Non-Isothermal Compositional Model for Simulation of Multiphase Porous Media Flows

Abstract

The research carried out in this work is aimed at the development of an explicit computational algorithm to simulate non-isothermal flow of multiphase multicomponent slightly compressible fluid through porous media. Such a modeling is necessary, for example, at solving practically important problems of hydrocarbon recovery via thermal methods and contaminated soil remediation via the hot steam injection. The original model and algorithm developed by the authors earlier draw the analogy with the quasi-gas-dynamic set of equations. Phase continuity equations were modified to get regularizing terms, while the type of equations was changed from parabolic to hyperbolic for the approximation by an explicit scheme with a mild enough stability condition.
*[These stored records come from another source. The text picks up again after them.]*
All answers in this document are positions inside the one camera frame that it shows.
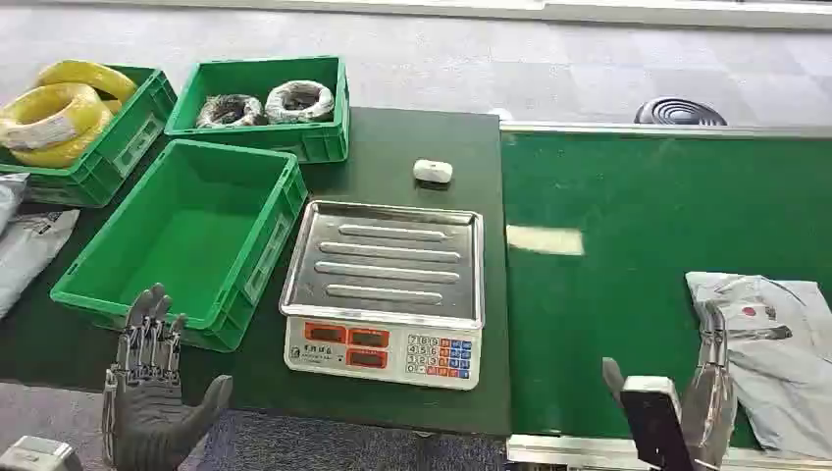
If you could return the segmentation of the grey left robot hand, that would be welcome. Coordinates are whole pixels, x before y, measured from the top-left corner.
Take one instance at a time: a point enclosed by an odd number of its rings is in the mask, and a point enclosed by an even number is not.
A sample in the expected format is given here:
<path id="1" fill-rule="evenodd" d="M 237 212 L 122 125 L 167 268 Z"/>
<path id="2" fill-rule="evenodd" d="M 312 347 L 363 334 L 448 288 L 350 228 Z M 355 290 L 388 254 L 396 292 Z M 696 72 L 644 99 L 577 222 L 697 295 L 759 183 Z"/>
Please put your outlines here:
<path id="1" fill-rule="evenodd" d="M 177 470 L 228 409 L 234 390 L 219 375 L 201 402 L 182 401 L 180 359 L 187 316 L 168 322 L 165 287 L 143 290 L 131 305 L 117 354 L 105 373 L 103 458 L 115 470 Z"/>

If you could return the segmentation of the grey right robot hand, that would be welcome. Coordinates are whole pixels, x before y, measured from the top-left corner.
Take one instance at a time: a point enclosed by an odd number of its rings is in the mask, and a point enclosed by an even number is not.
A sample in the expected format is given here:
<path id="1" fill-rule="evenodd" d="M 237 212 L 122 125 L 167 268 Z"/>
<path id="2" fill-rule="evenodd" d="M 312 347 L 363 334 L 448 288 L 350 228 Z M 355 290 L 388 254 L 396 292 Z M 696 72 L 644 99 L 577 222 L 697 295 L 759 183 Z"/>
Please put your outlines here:
<path id="1" fill-rule="evenodd" d="M 626 416 L 638 459 L 652 470 L 719 470 L 729 447 L 737 398 L 727 364 L 724 315 L 698 301 L 699 361 L 685 393 L 668 377 L 629 376 L 611 357 L 601 374 Z"/>

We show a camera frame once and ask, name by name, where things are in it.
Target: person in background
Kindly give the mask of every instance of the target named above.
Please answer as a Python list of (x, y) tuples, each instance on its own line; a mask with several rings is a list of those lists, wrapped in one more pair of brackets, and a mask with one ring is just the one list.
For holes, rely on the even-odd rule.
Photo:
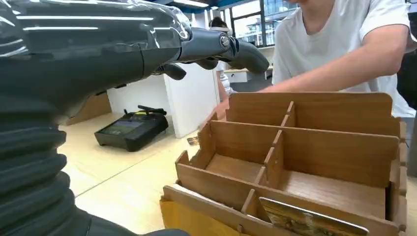
[[(220, 17), (214, 17), (210, 24), (210, 30), (222, 31), (229, 33), (230, 30), (227, 27), (227, 24), (222, 21)], [(217, 84), (219, 88), (220, 101), (226, 100), (230, 94), (235, 93), (235, 91), (230, 87), (229, 78), (224, 74), (226, 64), (222, 61), (219, 61), (217, 64), (216, 75), (217, 75)]]
[[(415, 50), (404, 0), (287, 0), (299, 8), (275, 31), (272, 86), (260, 92), (384, 92), (395, 117), (415, 117), (397, 91)], [(228, 101), (216, 107), (220, 118)]]

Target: wall
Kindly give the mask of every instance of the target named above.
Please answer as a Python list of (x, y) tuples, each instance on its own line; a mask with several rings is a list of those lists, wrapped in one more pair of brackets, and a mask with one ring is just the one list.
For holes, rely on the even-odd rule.
[(193, 27), (198, 27), (198, 28), (206, 28), (206, 15), (204, 13), (200, 13), (200, 14), (194, 14), (195, 16), (195, 21), (193, 21), (191, 24)]
[(147, 79), (128, 84), (122, 88), (107, 90), (110, 106), (114, 113), (139, 110), (138, 105), (163, 108), (171, 114), (167, 89), (163, 76), (150, 76)]

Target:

Since an adequate description of temperature-dependent porous media processes requires an explicit consideration of the transfer of mass and energy between the phases, the present work focuses on the generalization of the proposed approach to the case of multicomponent composition of fluids. Conservation laws are currently formulated for the components in terms of the mass concentrations of components in the phases. Constants of the phase equilibrium were used to close the set of equations. The developed model and algorithm have been verified numerically via test predictions of twoand three-phase flows, and, the phase transition of water into the gas phase at heating has been reproduced correctly.